In the UK we spend approximately more than 10.2 years at work - an extremely long time to be discriminated against or hide who you really are. A recent survey found that 48 % of LGBTs, under the age of 26, had attempted suicide - a shocking statistic compared to the overall suicide which stands at 6% rate for the number of under 26s who had attempted to commit suicide. A further 34% won't disclose their gender or sexuality at work in fear of facing discrimination or being treated differently to their peers.  

I recently read an article from the Guardian in which transgender individuals shared their stories of coming out, some of these have happy endings and others do not.

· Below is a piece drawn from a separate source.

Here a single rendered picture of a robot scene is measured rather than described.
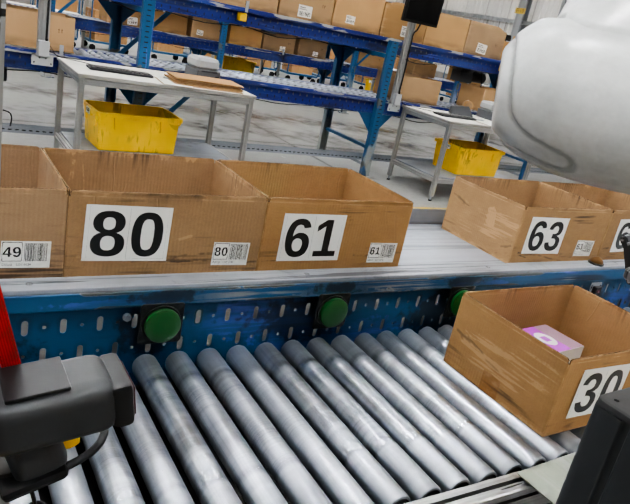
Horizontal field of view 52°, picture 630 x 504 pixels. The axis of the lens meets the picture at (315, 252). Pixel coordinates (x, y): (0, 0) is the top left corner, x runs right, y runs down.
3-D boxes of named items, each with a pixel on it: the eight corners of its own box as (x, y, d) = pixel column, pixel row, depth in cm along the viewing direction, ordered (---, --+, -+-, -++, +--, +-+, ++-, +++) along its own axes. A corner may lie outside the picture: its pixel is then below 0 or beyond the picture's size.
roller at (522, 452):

The article demonstrates how some companies have openly supported their employees and have embraced the LGBT community. Larger companies appear to outwardly show their support for the LBGT community. For example, thousands of Apple employees marched together in San Francisco's pride parade in July and Burger King trended on Twitter as it launched a Pride burger.
On the other hand, some companies were not so supportive of their employees. One example is that one employee was so terrified of coming out that she opted to become a freelancer rather than informing her manager of her transgender identity. Another story included how when disclosing her gender on an application form as other, she received no response when applying for roles that she was equally experienced for but then applied as a male and received an interview request straight away.

But do the companies who show discrimination towards LGBT individuals represent the company as a whole or just the hiring manager? And if the latter, shouldn't more be done to change attitudes in regards to LGBT in the workplace?